A brief story from the field

After Irma, we handled a mid-century ranch in Westchester. The roof was a mixed bag: shingle on the main gable, a low-slope modified bitumen over the Florida room, and an aging clay tile porch. The owner wanted to patch the shingles and call it a day. In the attic, I found daylight along a rake where the drip edge had peeled back and the sheathing had split along a seam. The low-slope roof had a clogged scupper and water lines eighteen feet from the drain. We drew a scope that replaced the shingle section with a full self-adhered underlayment and wind-rated shingles, reworked the rake with new sheathing and drip, swapped the low-slope membrane with tapered insulation at the back corner to kill the pond, and reset a half-dozen clay tiles with new underlayment at the porch transition.

It was not the cheapest route. It was, however, the last time that house leaked for the next five years, including two named storms. The owner sent me a picture of his grandson playing under a dry ceiling. That’s the scoreboard I care about.

What to keep on hand in Miami homes

A small kit makes a big difference in the first 48 hours. Think of it as a homeowner dry-in set, not a contractor toolbox. Keep a roll of high-quality plastic sheeting, one medium blue tarp, a handful of 1x3 furring strips, a box of exterior screws with washers, a tube of polyurethane roof sealant, a small roll of butyl tape, and a painter’s multi-tool. Add a headlamp and a cheap moisture meter. Store it in a tote you can grab when the wind dies.

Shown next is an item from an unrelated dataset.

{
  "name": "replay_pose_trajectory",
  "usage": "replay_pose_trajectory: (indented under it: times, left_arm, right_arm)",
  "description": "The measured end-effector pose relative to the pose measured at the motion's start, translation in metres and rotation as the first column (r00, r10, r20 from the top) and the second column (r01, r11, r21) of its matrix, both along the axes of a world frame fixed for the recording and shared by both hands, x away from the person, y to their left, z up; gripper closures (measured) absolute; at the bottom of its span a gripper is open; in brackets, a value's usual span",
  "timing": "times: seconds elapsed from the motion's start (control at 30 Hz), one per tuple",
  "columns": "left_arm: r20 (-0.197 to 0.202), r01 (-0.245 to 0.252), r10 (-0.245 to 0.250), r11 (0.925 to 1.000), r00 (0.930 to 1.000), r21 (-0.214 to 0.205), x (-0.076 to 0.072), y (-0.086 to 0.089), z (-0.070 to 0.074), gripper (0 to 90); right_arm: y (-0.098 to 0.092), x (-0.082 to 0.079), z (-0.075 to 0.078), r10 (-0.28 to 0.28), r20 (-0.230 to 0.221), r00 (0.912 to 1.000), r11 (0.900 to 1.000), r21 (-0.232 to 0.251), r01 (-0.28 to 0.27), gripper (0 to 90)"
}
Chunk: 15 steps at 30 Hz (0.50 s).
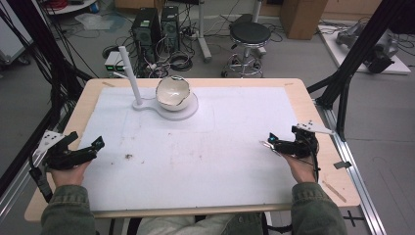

Final pass: a calm plan when the storm passes

Roofing repair in Miami after hurricanes rewards a measured pace. Stabilize smartly. Document thoroughly. Plan repairs that respect how your specific roof sheds water and resists wind. Upgrade the layers you don’t see, because those are the ones that buy peace during the next long, loud night. If you bring patience, a little skepticism, and a focus on fundamentals, your roof will keep doing its quiet job, long after the news trucks drive away.